Foi próximo à área da piscina que, certa vez, uma ratazana do cerrado surgiu do jardim e subiu nas pernas de uma moça. “Não deu outra, a mulher começou a tirar a roupa no meio de todo mundo”, conta, aos risos, o ex-gerente. Naquele tempo, o lado externo do hotel tinha 300 mil metros quadrados de extensão. “Fazíamos divisa com o Palácio da Alvorada.” O crescimento acelerado da capital da República abocanhou boa parte da área verde. Hoje, o jardim tem 62m².
Reencontro
Entre tantas lembranças, a que permanece mais viva na memória de João André é a do dia em que salvou mãe e filha do incêndio. “Era uma família do Rio Grande do Sul que estava hospedada no hotel há dois meses. O marido estava trabalhando no momento do fogo. A mulher tinha acabado de passar por uma cesárea, o bebê devia ter uns quatro dias de vida. Por isso ela estava com dificuldades para deixar o prédio”, conta. O então gerente encontrou a mulher de camisola no corredor do 2ª andar, próximo ao quarto onde a família estava acomodada. “Eu e o chefe de cozinha, conhecido como João Pimenta, pegamos um cobertor, amarramos, fizemos como suporte tipo uma rede e carregamos nos ombros a mulher e o bebê para fora.”
O dia fatídico: 5 de agosto de 1978 entrou para a história de Brasília |
João André decidiu acompanhar as mulheres na visita. “É claro que no primeiro momento nós não nos reconhecemos. Mas quando ela, Eunice, começou a contar que estava no dia do incêndio e que um senhor a ajudou a sair, caiu a ficha. Eu e ela nos emocionamos”, relembra. O passeio chegou ao fim. As mulheres retornaram para o Sul, mas antes disso deixaram o telefone de contato com João.

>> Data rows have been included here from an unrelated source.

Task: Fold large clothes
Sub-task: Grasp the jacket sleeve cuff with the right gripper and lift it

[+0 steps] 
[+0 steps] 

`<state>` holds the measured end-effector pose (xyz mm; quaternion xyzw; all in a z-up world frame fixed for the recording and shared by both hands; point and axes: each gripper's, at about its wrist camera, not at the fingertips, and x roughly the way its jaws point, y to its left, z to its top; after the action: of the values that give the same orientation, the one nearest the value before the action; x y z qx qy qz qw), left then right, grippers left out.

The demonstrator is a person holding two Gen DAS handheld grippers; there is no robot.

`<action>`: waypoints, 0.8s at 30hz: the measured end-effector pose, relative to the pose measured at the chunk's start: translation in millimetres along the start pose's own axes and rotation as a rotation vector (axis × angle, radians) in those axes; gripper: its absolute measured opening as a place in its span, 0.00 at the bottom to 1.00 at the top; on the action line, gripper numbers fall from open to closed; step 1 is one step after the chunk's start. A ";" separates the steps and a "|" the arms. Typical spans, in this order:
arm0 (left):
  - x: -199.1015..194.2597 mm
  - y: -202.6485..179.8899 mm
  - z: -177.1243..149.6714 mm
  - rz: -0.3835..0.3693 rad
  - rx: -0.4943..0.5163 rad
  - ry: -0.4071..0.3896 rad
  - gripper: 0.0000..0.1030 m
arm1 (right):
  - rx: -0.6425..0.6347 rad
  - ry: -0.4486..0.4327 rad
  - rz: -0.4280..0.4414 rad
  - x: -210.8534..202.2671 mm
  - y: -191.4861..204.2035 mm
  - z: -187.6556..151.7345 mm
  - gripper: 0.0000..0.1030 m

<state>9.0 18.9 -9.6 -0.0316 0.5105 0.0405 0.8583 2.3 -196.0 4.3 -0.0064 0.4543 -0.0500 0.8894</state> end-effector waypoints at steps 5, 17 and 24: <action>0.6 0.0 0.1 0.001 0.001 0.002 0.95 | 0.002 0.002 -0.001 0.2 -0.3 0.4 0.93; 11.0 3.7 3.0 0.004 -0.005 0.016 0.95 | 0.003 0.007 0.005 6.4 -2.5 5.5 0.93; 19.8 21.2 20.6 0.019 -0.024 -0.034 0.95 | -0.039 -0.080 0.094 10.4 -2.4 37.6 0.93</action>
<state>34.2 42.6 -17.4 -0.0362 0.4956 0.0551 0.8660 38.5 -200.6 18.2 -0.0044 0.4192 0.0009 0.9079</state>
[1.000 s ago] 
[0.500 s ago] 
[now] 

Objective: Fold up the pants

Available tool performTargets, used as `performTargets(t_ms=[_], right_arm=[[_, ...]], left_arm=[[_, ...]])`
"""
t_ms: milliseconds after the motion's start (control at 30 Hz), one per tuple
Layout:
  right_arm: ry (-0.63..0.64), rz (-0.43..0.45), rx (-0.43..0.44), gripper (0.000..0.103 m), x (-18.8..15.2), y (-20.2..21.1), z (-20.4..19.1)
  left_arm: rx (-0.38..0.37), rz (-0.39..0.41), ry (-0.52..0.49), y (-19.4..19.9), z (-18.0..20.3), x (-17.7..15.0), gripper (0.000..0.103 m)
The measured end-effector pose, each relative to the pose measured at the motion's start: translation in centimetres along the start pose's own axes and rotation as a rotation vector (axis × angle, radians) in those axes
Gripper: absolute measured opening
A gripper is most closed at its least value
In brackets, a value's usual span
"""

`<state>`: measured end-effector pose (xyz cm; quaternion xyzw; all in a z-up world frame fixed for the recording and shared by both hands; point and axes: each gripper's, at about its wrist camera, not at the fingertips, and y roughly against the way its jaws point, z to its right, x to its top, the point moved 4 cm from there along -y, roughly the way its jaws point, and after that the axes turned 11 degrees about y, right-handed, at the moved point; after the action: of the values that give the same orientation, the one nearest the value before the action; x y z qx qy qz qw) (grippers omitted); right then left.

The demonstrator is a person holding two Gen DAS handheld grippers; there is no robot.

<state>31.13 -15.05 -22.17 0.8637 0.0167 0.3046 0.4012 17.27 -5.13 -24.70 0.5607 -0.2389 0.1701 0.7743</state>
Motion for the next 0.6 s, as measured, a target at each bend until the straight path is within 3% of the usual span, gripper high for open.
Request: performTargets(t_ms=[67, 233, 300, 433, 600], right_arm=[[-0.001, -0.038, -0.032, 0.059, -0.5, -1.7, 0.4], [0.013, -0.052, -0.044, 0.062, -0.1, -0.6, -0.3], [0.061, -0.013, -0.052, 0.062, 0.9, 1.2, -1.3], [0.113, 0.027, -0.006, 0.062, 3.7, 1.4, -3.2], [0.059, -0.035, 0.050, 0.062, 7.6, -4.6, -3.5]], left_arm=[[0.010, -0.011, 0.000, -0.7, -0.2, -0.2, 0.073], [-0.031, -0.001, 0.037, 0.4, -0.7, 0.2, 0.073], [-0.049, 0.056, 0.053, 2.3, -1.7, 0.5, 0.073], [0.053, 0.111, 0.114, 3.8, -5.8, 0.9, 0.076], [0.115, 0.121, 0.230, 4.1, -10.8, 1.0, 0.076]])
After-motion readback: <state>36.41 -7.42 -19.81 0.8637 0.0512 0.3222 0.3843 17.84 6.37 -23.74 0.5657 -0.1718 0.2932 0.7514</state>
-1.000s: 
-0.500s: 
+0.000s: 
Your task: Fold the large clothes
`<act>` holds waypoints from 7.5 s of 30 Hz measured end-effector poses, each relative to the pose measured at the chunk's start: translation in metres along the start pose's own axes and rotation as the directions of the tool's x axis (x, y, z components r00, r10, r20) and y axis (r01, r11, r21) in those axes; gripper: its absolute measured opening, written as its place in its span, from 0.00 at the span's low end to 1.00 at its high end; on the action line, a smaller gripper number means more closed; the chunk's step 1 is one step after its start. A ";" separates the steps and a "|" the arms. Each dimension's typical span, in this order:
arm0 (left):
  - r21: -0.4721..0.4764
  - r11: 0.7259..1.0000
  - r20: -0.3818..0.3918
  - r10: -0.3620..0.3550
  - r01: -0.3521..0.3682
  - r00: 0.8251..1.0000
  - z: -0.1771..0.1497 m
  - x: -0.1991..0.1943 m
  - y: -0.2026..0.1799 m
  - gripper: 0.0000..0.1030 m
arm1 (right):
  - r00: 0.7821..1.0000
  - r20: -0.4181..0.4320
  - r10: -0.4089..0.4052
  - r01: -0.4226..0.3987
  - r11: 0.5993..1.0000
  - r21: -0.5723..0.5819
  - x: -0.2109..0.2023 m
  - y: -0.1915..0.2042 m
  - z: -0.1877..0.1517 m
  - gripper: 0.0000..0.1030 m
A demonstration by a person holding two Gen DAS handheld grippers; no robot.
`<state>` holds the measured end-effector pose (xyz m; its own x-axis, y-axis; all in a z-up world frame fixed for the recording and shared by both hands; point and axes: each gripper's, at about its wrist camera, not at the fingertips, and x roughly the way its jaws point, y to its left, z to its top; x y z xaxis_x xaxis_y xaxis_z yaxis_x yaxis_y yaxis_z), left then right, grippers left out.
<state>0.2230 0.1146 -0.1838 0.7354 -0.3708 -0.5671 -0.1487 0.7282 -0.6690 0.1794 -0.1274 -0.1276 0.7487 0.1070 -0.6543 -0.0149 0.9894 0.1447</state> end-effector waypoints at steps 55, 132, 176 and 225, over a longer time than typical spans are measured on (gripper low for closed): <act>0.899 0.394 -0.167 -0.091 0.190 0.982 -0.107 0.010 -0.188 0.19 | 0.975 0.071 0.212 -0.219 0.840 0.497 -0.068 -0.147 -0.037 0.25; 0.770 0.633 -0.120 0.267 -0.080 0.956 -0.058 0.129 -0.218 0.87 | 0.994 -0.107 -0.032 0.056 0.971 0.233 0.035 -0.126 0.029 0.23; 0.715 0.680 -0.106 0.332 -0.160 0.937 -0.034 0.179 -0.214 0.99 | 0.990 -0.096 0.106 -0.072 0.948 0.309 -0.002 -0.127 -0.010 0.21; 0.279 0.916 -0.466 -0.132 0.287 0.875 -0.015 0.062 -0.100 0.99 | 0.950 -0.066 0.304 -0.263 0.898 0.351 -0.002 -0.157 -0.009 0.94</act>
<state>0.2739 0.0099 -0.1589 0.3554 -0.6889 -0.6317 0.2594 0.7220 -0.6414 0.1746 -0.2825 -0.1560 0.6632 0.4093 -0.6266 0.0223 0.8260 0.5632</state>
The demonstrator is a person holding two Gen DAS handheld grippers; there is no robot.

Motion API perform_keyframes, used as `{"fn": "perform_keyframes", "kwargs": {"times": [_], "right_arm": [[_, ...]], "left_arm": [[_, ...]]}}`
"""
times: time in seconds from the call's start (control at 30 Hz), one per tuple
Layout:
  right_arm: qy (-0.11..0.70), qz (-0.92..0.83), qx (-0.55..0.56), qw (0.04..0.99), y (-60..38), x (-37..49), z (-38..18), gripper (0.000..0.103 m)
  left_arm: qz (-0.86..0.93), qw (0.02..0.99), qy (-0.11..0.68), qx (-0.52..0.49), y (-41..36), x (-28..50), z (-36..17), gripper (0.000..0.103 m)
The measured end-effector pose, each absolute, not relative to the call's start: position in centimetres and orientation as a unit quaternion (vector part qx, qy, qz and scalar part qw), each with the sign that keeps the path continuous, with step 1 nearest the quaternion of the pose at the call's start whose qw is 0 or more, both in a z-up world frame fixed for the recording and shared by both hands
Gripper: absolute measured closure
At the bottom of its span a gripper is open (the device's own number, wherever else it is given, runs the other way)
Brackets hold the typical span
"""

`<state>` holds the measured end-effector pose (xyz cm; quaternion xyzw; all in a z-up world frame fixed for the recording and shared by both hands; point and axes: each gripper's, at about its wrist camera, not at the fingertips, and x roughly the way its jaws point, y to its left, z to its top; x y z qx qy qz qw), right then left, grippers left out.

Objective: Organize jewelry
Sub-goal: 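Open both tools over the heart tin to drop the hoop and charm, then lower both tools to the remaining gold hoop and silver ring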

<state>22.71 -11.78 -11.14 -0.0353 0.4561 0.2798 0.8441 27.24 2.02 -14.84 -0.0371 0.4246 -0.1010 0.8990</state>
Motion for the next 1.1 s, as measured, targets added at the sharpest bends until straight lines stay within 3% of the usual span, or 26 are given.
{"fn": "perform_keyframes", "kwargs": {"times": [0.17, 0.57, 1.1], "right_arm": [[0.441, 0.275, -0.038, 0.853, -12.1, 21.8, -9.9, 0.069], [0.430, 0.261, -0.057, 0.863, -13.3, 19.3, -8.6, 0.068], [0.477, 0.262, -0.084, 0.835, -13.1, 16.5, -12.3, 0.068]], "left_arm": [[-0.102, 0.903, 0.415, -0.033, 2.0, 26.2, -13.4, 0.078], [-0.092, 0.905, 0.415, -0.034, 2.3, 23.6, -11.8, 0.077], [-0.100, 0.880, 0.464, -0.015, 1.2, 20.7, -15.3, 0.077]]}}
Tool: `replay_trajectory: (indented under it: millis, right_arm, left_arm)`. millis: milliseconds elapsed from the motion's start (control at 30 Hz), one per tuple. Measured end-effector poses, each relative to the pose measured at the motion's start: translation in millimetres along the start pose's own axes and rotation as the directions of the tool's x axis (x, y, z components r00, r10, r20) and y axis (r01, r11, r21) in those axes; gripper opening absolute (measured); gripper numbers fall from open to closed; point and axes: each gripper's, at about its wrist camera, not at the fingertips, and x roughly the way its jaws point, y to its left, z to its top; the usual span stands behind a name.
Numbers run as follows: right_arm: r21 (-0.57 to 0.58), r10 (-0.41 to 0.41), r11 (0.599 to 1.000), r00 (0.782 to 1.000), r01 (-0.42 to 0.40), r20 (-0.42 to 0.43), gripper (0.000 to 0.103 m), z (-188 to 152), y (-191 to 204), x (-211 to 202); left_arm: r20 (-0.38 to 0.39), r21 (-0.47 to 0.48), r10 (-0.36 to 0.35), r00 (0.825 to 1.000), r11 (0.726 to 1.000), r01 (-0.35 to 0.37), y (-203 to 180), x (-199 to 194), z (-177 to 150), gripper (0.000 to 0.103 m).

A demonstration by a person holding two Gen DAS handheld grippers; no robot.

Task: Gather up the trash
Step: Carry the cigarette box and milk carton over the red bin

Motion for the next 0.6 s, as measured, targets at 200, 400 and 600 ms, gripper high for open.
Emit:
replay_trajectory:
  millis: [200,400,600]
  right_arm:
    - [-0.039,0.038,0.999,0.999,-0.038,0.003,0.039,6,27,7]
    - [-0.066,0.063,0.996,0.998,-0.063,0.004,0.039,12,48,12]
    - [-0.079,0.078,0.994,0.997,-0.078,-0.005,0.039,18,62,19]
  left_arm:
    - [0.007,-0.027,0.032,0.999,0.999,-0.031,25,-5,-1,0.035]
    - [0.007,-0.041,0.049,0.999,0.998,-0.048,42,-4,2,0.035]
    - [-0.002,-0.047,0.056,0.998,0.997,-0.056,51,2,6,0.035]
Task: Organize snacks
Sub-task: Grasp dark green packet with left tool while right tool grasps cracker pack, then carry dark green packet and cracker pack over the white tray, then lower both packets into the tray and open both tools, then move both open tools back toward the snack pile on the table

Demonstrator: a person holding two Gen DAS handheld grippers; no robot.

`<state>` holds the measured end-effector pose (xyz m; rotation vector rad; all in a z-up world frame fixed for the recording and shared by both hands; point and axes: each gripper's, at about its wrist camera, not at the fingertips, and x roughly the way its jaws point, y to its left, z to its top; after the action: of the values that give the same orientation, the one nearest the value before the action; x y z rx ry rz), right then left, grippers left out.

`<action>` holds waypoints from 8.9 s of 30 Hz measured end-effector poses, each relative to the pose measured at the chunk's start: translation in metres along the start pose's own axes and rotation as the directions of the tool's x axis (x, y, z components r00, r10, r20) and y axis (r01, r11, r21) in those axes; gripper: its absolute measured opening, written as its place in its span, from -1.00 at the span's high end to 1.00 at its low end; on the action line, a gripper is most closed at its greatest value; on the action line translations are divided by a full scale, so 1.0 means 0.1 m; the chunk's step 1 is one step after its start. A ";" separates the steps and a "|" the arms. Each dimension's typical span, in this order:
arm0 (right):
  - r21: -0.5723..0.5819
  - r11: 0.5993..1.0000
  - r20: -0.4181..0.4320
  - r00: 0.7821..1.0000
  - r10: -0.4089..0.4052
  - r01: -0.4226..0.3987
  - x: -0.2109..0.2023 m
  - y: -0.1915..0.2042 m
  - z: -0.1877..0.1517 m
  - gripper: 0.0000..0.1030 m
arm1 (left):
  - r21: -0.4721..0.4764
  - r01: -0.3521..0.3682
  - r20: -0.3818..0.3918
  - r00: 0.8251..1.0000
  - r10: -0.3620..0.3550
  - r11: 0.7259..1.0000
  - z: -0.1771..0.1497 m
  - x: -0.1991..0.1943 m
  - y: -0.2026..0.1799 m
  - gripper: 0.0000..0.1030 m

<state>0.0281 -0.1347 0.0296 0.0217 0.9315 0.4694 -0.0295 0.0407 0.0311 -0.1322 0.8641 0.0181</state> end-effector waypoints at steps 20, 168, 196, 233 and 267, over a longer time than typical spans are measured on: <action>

Na terça-feira, ele foi informado que Eunice faleceu em um acidente de carro e que Lúcia se casou com um americano e mudou-se para os Estados Unidos.
Mineiro de origem, mas brasiliense de coração, João tem gratidão eterna a Brasília, ao Palace Hotel e ao responsável por tornar toda essa história, que mais parece um filme, em realidade. “Juscelino Kubitschek tinha uma mensagem divina, comprovada pelo carisma e pela conquista em construir a capital do país no Planalto Central”, destaca.
Amanhã (hoje) faz 32 anos que eu passei o maior sufoco na minha vida e perdi meu emprego”
João André da Silva, 63 anos, administrador e ex-gerente do Brasília Palace Hotel
Lista de hóspedes ilustres:
# Rainha Elizabeth
# Ghe Guevara
# Fidel Castro
# Papa Paulo VI
# Roberto Carlos
# Ney Matogrosso
# Caetano Veloso
Curiosidade
O hóspede que permaneceu mais tempo no hotel foi o ministro e presidente do Supremo Tribunal Federal (STF) Luiz Galot, que chegou a passar 12 anos no então apartamento 305 (os números foram mudados). JK também era figura cativa no local. Ele chegou a morar durante um tempo em uma suíte no 3º andar com aproximadamente 150m². O apartamento tinha três quartos e uma sala.
Atualidade
Hoje, o Brasília Palace mantém vivo o glamour do primeiro hotel de Brasília. Inaugurado em 1957 e projetado por Oscar Niemeyer, o prédio foi construído para receber as comitivas que vinham conhecer a construção da nova capital. Com 13 mil m² de área construída, o hotel foi planejado com uma estrutura de 160 metros de comprimento, tendo três andares. Durante o tempo em que ficou inoperante, o Palace ganhou o apelido de “predinho” e passou a ser utilizado para práticas de rapel. O hotel abriu as portas novamente em setembro de 2006, após passar por uma ampla reforma. Antes com 135 apartamentos, hoje conta com 156, cada um com 22, 75 m². A diária custa cerca de R$ 210. Móveis e peças de Athos Bulcão, Sérgio Rodrigues, Pierre Paulin , entre outros, compõem a decoração do interior do hotel. “Tudo que sobrou do antigo nós recuperamos”, afirma o gerente atual, Daniel Bernardes.